Presented by

  • Jon Manning

    Jon Manning
    @desplesda

    Jon Manning is the co-founder of Secret Lab, an independent game development studio working on Leonardo’s Moon Ship, the hugely popular narrative tool Yarn Spinner, and for their work on the BAFTA- and IGF-winning Night in the Woods. Jon is also the co-author of a number of books on Unity, Swift, and machine learning, and holds a PhD about jerks on the internet.

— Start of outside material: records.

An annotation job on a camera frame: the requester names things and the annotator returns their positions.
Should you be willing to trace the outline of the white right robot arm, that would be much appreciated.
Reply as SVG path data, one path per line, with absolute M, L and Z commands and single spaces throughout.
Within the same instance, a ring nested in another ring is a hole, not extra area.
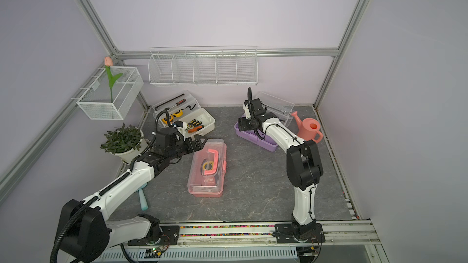
M 317 223 L 314 214 L 314 196 L 324 174 L 318 145 L 285 127 L 275 114 L 268 112 L 268 107 L 259 98 L 252 98 L 251 90 L 247 92 L 243 110 L 244 116 L 238 119 L 240 131 L 253 131 L 261 140 L 269 136 L 286 154 L 286 174 L 294 186 L 294 208 L 291 223 L 282 225 L 282 229 L 276 231 L 276 237 L 298 242 L 324 242 L 322 225 Z

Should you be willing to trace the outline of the purple toolbox with clear lid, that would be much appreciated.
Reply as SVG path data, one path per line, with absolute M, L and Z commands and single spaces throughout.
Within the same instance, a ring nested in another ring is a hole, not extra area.
M 253 99 L 252 89 L 248 88 L 247 100 Z M 270 152 L 274 152 L 278 146 L 286 152 L 290 147 L 303 143 L 303 139 L 286 128 L 276 116 L 263 123 L 263 130 L 240 131 L 238 122 L 235 127 L 238 136 Z

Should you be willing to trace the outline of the pink toolbox with clear lid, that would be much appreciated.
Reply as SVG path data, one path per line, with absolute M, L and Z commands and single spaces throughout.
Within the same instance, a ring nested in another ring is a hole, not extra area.
M 227 169 L 227 145 L 222 139 L 208 139 L 195 152 L 188 179 L 188 192 L 195 197 L 219 198 L 223 195 Z

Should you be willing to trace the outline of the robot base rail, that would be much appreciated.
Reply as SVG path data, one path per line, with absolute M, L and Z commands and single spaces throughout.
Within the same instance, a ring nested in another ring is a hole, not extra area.
M 370 221 L 325 221 L 310 239 L 284 237 L 286 223 L 171 222 L 155 245 L 129 242 L 105 251 L 99 263 L 387 263 Z

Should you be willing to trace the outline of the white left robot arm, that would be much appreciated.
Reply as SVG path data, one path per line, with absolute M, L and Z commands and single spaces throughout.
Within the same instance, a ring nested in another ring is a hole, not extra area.
M 109 218 L 144 184 L 184 155 L 202 150 L 206 142 L 199 135 L 184 138 L 175 128 L 156 130 L 150 144 L 131 161 L 124 174 L 91 196 L 72 199 L 63 206 L 50 262 L 57 262 L 61 250 L 73 256 L 75 262 L 90 263 L 108 248 L 132 240 L 141 239 L 147 244 L 161 242 L 163 231 L 155 217 L 139 214 L 114 222 Z

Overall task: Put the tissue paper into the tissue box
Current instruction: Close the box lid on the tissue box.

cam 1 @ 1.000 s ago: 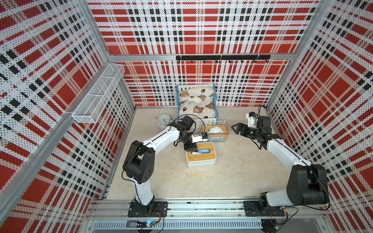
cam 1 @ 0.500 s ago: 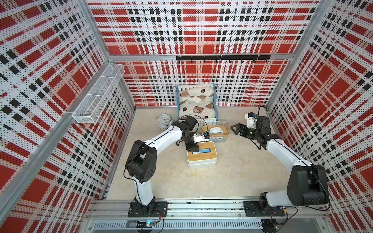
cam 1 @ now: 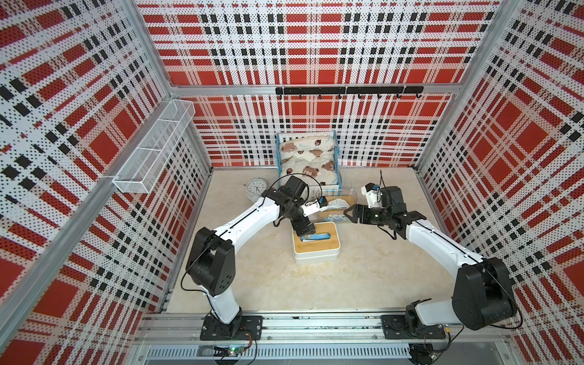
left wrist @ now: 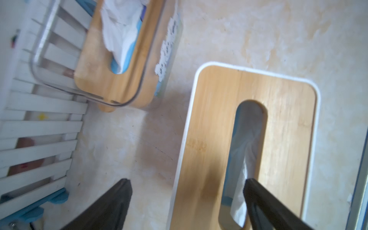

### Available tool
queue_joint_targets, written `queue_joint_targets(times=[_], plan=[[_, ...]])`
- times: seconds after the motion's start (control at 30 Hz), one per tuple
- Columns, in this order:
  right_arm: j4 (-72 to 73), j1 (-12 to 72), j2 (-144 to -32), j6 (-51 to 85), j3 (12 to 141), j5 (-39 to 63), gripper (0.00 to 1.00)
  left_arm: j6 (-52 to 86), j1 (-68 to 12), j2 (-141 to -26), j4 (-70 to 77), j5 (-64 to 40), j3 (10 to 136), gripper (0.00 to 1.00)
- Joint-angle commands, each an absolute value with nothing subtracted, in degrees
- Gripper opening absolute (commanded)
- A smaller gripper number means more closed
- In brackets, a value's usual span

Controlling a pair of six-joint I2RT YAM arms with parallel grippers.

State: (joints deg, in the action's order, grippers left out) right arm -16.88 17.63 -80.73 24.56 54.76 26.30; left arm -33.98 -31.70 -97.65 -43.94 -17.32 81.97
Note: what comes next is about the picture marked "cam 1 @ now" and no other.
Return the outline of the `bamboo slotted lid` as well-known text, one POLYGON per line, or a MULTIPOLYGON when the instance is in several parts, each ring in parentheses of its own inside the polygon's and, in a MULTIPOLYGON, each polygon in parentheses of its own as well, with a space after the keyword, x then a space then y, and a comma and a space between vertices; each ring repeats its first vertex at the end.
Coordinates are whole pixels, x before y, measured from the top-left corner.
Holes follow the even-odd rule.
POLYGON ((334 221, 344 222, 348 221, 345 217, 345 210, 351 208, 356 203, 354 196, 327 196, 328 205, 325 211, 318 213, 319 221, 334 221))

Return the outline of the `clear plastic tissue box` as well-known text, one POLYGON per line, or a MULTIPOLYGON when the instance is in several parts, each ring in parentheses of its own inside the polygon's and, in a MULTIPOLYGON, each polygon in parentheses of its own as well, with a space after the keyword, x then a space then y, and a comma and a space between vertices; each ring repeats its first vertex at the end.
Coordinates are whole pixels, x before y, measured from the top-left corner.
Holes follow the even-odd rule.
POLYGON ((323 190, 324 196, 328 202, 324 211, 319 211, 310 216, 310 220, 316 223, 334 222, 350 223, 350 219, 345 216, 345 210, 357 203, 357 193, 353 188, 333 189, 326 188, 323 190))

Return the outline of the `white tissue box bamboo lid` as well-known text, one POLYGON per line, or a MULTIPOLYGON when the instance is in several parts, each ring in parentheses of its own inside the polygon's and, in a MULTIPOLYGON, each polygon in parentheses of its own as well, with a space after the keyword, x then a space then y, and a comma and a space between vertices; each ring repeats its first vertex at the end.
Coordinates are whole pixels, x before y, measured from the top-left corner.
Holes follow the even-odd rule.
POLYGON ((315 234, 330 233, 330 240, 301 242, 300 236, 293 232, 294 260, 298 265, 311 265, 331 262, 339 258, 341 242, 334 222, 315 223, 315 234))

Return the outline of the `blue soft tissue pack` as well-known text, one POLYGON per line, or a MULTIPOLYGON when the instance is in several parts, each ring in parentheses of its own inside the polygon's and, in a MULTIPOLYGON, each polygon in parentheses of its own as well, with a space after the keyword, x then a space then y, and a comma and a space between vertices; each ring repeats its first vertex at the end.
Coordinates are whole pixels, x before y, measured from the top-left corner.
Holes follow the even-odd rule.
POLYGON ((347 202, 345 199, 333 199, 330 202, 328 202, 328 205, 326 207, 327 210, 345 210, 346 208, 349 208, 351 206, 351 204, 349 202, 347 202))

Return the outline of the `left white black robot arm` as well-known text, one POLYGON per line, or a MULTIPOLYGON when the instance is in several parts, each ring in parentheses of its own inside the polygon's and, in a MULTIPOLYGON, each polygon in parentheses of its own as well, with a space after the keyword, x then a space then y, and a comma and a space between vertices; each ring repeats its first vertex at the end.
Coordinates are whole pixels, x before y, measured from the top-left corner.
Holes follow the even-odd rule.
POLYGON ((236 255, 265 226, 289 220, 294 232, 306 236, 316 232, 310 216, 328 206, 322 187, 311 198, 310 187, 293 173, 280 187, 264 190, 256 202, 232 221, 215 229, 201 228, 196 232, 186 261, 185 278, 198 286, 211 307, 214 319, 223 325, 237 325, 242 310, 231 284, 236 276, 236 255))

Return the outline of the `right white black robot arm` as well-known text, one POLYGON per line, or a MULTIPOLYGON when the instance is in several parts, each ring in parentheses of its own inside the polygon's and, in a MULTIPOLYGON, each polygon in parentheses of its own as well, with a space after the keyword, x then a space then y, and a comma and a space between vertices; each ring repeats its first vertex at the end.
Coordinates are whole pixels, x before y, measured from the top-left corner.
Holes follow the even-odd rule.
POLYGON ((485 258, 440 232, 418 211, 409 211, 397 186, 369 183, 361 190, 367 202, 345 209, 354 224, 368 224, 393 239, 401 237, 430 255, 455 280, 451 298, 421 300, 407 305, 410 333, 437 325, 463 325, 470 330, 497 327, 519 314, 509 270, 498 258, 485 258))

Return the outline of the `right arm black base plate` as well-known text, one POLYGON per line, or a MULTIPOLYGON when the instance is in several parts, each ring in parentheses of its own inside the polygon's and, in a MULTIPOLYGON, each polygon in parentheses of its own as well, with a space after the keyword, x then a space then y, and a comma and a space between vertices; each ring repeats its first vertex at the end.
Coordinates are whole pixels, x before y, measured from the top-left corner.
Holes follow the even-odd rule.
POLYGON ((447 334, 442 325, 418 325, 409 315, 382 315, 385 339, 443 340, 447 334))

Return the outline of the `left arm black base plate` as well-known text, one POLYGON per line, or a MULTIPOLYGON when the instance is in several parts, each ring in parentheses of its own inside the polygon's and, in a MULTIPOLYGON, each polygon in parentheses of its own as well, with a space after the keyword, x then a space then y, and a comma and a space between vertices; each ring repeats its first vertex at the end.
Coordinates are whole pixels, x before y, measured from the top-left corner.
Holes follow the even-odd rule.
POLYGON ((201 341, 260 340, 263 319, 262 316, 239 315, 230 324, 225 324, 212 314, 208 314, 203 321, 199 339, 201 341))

  • Paris Buttfield-Addison

    Paris Buttfield-Addison
    @parisba
    https://paris.id.au

    Dr Paris Buttfield-Addison is co-founder of Secret Lab (https://secretlab.games), a game development studio based in beautiful Hobart, Tasmania, Australia. Secret Lab builds games and game development tools, including the BAFTA- and IGF-winning Night in the Woods, the wildly popular Yarn Spinner (https://yarnspinner.dev), an open source narrative game development framework, and the award-winning ABC Play School and Qantas Joey Playbox iPad games. Paris formerly worked as a software engineer, and later product manager for Meebo, which was acquired by Google in 2012. He has a degree in medieval history, a PhD in Computing, and writes technical books (around 30 so far) on machine learning, programming, and game development for O’Reilly Media. He can be found on the Fediverse at http://cloudisland.nz/@parisba and online at http://paris.id.au

Abstract

Automated theorem provers allow you to describe a set of logical assertions and constraints, and then discover inconsistencies and impossibilities in that system. This makes them incredibly useful for testing large, complicated and intricately interlocking systems. Sounds like a video game. In this talk, we’ll use Z3, an open source theorem prover from Microsoft Research, to describe and diagnose problems in a popular computer role-playing game, and automatically discover problems like softlocks and impossible situations. We’ll unpick some of the impressively dense jargon that often surrounds this field, and learn how to apply this theory to practical effects. By the end of this talk, you’ll be ready to apply formal logic to complex interlocking systems, how to create an abstract model of your systems, and how to find and fix bugs that you didn’t know you had.